◆ WHAT YOU WILL DO: The entries below contain a stretch that opens with the line containing "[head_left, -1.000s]" and closes with the line containing "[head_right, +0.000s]"; set down that stretch exactly, both ends included, and nothing else.

DATA TO EXAMINE section start

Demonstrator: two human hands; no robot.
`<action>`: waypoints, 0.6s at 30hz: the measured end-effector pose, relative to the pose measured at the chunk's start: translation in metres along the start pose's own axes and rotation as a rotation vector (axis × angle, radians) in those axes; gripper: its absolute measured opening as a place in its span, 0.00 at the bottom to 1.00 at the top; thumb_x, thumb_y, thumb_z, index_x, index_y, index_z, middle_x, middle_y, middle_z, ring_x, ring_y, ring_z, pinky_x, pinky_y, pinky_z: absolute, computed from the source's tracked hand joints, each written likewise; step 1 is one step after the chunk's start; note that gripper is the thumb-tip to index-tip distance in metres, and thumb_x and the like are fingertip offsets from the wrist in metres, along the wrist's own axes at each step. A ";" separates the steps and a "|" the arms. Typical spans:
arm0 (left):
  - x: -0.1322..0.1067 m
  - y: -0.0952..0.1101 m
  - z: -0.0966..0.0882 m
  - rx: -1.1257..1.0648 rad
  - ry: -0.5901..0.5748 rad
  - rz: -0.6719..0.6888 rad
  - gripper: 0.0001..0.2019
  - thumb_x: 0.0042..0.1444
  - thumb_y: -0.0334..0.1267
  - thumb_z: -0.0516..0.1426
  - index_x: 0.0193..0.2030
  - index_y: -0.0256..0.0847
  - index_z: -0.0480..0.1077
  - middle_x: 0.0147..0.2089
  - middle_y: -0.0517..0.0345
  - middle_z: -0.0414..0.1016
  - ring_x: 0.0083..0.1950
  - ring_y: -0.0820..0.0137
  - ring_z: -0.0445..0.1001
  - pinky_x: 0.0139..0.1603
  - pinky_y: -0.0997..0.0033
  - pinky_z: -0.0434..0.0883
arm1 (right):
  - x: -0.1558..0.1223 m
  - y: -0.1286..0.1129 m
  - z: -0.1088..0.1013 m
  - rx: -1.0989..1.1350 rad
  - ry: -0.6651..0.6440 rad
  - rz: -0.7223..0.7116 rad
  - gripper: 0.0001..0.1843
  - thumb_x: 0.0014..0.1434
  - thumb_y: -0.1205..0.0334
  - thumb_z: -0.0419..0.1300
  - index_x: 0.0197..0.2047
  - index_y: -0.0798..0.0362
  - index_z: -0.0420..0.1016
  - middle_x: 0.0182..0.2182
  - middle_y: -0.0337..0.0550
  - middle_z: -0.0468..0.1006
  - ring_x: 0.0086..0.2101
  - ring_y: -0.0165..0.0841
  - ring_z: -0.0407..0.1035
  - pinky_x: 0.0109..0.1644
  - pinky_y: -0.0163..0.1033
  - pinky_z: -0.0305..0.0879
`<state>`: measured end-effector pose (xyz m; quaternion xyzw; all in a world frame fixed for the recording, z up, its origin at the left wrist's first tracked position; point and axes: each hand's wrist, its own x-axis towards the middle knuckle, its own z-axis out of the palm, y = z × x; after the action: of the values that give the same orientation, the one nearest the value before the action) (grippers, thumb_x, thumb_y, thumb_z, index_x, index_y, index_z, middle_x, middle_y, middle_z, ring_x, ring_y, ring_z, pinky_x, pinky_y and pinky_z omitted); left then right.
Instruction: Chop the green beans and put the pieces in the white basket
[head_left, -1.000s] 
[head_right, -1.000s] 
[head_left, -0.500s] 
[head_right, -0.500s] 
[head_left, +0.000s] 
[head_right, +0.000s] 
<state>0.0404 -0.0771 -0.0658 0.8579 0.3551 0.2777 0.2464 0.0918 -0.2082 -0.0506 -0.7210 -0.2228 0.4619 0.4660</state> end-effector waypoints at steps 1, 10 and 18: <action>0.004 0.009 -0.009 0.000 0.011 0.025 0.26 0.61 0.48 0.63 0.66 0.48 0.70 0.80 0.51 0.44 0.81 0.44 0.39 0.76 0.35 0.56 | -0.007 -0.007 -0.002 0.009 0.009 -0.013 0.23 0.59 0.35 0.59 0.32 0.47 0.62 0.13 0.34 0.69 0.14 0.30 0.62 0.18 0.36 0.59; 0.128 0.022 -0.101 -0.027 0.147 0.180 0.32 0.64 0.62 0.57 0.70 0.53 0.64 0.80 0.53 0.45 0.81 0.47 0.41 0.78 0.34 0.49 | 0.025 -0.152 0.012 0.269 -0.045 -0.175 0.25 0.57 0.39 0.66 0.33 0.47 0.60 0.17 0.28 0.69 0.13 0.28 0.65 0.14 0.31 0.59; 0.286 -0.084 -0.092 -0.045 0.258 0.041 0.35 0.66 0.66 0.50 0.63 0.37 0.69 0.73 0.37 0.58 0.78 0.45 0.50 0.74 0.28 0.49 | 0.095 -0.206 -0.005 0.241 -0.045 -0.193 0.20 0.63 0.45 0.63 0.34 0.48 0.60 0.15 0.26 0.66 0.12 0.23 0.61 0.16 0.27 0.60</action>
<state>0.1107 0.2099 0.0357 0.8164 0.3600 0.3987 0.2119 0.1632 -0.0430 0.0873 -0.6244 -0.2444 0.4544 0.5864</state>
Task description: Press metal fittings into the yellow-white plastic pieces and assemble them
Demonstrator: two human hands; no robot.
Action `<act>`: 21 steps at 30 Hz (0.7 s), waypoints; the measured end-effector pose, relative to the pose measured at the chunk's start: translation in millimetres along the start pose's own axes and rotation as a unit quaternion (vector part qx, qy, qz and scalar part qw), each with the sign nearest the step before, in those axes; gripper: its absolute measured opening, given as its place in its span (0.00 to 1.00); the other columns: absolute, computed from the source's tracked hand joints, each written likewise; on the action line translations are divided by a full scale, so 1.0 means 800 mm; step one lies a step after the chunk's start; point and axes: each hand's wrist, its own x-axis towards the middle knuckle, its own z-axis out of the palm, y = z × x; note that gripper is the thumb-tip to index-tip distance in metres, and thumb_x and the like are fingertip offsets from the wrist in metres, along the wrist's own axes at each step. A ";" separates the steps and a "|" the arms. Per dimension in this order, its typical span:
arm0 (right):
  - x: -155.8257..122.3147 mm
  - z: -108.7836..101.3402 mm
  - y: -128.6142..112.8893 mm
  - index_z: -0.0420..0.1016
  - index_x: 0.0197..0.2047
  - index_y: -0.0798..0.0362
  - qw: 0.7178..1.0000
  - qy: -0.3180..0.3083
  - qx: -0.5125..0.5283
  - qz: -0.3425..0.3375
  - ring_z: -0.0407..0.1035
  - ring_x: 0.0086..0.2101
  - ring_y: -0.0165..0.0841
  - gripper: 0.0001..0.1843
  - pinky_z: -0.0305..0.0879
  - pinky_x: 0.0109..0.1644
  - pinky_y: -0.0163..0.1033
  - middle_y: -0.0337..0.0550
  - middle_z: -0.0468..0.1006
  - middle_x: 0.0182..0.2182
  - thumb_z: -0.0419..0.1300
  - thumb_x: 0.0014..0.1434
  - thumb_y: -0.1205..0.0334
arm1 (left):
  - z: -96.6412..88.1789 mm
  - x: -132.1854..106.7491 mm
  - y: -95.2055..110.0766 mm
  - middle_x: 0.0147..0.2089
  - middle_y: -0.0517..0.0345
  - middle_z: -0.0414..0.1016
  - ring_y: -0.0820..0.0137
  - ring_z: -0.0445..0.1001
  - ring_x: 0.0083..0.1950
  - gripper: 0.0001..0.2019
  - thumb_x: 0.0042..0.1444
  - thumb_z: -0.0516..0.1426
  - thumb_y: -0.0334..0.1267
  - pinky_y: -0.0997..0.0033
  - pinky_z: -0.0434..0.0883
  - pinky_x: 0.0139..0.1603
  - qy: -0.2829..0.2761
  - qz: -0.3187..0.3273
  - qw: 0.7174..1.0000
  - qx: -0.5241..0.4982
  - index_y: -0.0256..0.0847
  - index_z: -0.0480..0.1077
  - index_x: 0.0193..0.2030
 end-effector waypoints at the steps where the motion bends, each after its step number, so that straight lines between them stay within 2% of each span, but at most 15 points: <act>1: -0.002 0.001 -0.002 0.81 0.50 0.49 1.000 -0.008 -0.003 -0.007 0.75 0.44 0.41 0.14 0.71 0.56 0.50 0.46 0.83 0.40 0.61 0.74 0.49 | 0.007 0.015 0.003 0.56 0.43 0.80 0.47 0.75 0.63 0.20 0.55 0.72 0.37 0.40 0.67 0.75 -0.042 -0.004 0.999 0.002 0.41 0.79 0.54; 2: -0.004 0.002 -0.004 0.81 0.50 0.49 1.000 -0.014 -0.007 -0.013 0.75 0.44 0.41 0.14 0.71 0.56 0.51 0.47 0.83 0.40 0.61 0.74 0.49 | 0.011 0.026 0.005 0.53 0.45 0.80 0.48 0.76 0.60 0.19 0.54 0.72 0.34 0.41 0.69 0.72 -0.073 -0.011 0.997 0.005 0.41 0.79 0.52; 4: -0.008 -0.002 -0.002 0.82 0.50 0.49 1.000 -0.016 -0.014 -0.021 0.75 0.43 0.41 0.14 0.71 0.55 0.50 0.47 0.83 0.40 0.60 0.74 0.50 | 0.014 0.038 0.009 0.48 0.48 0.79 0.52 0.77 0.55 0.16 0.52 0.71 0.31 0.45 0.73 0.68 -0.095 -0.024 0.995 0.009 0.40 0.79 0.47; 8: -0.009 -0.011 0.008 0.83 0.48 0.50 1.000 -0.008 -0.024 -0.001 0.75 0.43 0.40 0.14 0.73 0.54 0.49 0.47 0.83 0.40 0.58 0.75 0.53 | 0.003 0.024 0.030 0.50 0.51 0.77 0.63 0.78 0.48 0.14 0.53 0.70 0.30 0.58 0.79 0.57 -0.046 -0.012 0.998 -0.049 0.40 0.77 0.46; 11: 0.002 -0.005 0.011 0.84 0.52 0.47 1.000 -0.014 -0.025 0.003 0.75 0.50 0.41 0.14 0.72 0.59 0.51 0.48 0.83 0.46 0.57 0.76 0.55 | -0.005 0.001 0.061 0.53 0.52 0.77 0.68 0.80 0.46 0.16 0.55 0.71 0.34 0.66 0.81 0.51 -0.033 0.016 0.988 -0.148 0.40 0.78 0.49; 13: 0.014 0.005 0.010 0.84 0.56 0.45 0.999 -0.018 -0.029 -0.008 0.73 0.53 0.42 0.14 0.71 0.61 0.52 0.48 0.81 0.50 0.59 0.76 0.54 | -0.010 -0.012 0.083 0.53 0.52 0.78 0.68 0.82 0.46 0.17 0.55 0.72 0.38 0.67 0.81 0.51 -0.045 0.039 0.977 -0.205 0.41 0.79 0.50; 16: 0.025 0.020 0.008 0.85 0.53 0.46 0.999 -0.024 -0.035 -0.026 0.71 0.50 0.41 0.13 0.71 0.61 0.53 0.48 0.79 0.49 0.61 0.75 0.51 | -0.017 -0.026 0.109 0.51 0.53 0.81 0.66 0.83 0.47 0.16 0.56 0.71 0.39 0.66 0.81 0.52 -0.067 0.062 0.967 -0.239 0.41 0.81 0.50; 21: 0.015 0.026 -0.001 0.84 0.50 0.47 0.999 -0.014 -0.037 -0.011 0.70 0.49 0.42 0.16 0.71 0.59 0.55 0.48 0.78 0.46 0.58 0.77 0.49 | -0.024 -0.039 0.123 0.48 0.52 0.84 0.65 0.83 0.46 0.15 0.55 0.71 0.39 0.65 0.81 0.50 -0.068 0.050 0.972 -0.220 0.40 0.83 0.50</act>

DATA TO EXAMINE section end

◆ TASK ANSWER:
[head_left, -1.000s] 
[head_right, -1.000s] 
[head_left, -0.500s] 
[head_right, -0.500s] 
[head_left, +0.000s] 
[head_right, +0.000s] 

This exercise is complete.